Precisamente las páginas centradas en El Pardo son las que hermanan más a Franco con Azaña y con nosotros. Un lugar próximo a Madrid según dice la geografía y los kilómetros, pero muy distante en casi todos los demás aspectos. Esa mezcla de ascetismo, clima agradable y naturaleza, de pueblo sencillo y de elegancia palaciega, sin excesos ni boato, ofrece una posibilidad de superación de las diferencias. Por eso, estas páginas atemperan el tono como hemos de admitir el fatal destino del país, representado por ambos jefes de Estado. Azaña, inteligente, pero sectario hasta el final; Franco, hábil y prudente de principio a fin. Marco recalca la lealtad institucional de Franco y su claridad a la hora de enjuiciar todas las situaciones.
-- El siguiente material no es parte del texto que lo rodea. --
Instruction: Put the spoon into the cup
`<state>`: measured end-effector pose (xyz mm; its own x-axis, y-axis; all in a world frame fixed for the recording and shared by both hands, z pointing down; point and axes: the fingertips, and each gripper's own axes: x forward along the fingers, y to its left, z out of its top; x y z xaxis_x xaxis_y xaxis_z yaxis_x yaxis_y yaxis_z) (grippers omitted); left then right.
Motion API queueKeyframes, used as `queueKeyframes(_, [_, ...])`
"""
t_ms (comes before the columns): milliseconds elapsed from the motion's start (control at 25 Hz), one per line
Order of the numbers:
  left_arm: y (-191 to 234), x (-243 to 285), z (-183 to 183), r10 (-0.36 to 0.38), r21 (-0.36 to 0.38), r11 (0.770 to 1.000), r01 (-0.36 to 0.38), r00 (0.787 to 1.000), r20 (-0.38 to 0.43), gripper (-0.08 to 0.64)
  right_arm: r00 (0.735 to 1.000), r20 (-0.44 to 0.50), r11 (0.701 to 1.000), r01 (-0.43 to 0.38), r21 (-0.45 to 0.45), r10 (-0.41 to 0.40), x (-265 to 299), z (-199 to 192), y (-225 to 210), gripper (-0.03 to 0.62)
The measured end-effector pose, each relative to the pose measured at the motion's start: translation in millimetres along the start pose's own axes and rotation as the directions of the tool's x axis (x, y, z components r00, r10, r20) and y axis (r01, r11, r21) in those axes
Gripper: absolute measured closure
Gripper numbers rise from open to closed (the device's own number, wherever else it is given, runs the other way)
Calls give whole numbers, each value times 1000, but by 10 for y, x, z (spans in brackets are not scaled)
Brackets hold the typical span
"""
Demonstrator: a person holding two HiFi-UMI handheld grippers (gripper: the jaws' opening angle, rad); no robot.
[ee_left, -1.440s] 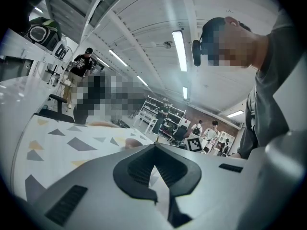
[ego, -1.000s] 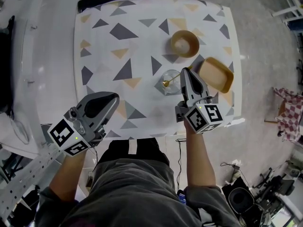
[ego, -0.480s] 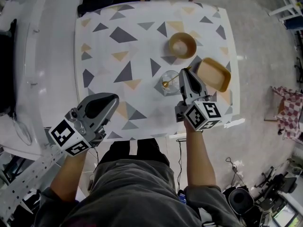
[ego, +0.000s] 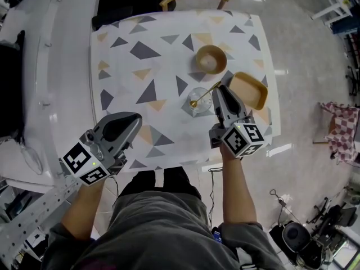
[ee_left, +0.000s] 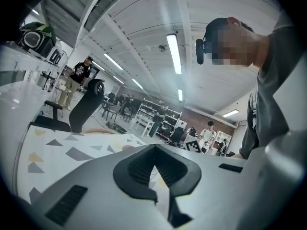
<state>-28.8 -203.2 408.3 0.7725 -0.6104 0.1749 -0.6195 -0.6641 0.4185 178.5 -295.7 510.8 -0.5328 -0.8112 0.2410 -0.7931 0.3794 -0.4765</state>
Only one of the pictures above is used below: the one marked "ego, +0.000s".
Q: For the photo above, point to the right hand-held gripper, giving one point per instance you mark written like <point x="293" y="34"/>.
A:
<point x="239" y="139"/>

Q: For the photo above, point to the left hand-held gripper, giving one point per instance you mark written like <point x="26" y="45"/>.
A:
<point x="90" y="156"/>

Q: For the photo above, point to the clear drinking glass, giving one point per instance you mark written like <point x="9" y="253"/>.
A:
<point x="206" y="108"/>

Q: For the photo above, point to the small golden spoon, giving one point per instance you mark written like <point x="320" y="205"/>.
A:
<point x="193" y="103"/>

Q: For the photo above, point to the person's right forearm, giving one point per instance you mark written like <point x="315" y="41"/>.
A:
<point x="239" y="193"/>

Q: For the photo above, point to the person's left forearm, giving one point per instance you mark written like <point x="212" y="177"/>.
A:
<point x="84" y="209"/>

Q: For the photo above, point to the rectangular wooden bowl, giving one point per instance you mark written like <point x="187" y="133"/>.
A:
<point x="244" y="90"/>

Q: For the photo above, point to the triangle patterned tablecloth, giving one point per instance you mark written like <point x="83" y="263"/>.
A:
<point x="126" y="94"/>

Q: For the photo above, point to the round wooden bowl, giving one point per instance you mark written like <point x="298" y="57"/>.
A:
<point x="222" y="58"/>

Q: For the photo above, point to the person's black trousers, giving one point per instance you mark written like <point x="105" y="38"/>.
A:
<point x="168" y="181"/>

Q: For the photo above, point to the white shelving unit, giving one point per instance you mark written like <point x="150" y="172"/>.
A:
<point x="62" y="74"/>

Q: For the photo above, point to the clear plastic bag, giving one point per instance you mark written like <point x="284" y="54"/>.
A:
<point x="32" y="159"/>

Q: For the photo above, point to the black office chair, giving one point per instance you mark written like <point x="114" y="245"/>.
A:
<point x="126" y="1"/>

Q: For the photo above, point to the person's grey shirt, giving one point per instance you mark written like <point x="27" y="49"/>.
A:
<point x="157" y="235"/>

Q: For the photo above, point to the black large case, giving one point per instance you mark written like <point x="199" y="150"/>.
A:
<point x="11" y="89"/>

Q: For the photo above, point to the checkered pink cloth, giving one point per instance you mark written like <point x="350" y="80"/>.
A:
<point x="346" y="134"/>

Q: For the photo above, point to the white side table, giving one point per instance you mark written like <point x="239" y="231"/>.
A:
<point x="332" y="7"/>

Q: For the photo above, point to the blue device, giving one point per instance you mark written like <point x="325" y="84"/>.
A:
<point x="217" y="235"/>

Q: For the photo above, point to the black round case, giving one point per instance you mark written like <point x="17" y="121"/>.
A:
<point x="295" y="238"/>

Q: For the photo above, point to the grey perforated metal rail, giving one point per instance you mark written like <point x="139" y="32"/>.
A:
<point x="36" y="212"/>

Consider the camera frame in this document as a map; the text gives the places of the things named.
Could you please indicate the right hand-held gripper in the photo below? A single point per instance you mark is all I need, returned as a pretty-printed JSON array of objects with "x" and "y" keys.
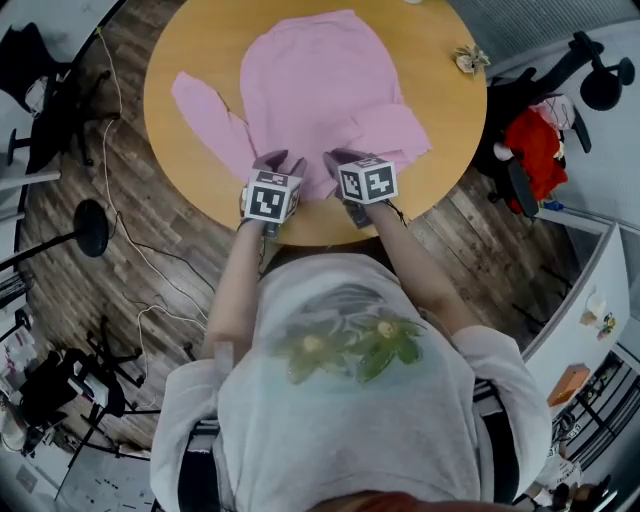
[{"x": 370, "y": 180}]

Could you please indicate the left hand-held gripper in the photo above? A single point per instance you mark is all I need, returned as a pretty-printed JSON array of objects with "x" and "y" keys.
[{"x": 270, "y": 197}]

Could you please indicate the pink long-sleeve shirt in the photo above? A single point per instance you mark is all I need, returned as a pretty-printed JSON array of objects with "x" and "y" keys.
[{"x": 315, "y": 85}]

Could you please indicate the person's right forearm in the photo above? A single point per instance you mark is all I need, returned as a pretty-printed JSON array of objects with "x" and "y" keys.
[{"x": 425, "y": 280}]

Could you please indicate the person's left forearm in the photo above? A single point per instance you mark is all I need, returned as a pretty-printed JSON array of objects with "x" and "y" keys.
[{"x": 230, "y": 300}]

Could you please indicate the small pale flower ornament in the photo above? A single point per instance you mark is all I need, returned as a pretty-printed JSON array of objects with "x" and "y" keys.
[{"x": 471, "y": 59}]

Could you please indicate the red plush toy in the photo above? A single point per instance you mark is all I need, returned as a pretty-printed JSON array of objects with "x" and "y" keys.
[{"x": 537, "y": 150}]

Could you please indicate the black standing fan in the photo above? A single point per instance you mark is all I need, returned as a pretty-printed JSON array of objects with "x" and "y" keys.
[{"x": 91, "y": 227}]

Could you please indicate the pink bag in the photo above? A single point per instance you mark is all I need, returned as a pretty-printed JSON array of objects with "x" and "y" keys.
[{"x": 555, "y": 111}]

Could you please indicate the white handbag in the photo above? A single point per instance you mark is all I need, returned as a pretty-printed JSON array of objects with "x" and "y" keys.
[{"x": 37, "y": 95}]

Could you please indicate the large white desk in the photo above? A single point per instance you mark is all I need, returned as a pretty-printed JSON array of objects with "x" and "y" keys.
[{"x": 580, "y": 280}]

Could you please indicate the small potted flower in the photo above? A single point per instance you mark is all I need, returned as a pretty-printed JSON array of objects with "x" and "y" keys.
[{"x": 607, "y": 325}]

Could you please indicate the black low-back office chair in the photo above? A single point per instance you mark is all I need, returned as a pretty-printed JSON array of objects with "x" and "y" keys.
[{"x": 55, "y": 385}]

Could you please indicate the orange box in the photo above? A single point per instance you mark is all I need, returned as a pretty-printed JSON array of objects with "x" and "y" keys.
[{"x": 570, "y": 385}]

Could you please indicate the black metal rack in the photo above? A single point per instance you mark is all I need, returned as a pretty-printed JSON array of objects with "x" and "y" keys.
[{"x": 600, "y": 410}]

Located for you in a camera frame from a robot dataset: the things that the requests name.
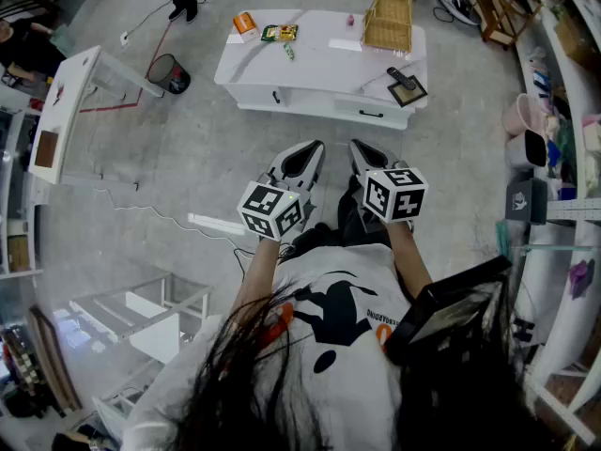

Su sublevación en julio de 1936 llegaba después de constatar que Azaña se había embarcado, sin remedio, en un sectarismo que nunca había tenido interés en gobernar para todos, en hacer una república donde cupiera toda España.
El libro cuenta con tres apartados principales: el primero es una obra teatral con la que Marco nos invita a tres diálogos. El diálogo de arranque se produce entre los personajes literarios creados, respectivamente, por Azaña y por Franco y que representan ambas visiones ideológicas. Continúa la obra teatral un diálogo entre los propios jefes de Estado, con su mutuo respeto y mutuas separaciones; y se concluye con dos españoles que, teniendo los mismos nombres de pila de Azaña y Franco, observan todo con la lejanía que nos da vivir un siglo después de la guerra. El segundo apartado del libro es el capítulo dedicado al Real sitio de El Pardo. El ritmo de estas páginas recrea la atmósfera y la historia del lugar, y merece la pena leerse sentado en un parque de El Pardo, al atardecer. Después el libro nos ofrece dos capítulos de semblanza histórica de Azaña y Franco y de su tiempo («El ministro y el general» y «Vidas paralelas») que funcionan con enorme unidad. Marco observa con lupa, con cariño a veces, con delicadeza, con esmero. Mima a sus personajes y nos los convierte en humanos muy próximos a nosotros. Procura que los conozcamos como si ellos mismos nos hablaran en intimidad. Por último, y a modo de apéndice, Marco reproduce unas cartas que se intercambiaron Azaña y Franco durante el periodo en que el primero era ministro de la Guerra (y presidente de Gobierno) y el segundo un general en activo al que destinaba a Baleares. En las cartas es evidente el recíproco respeto, admiración y ansia de cooperación a pesar de fundados recelos y hondas divergencias.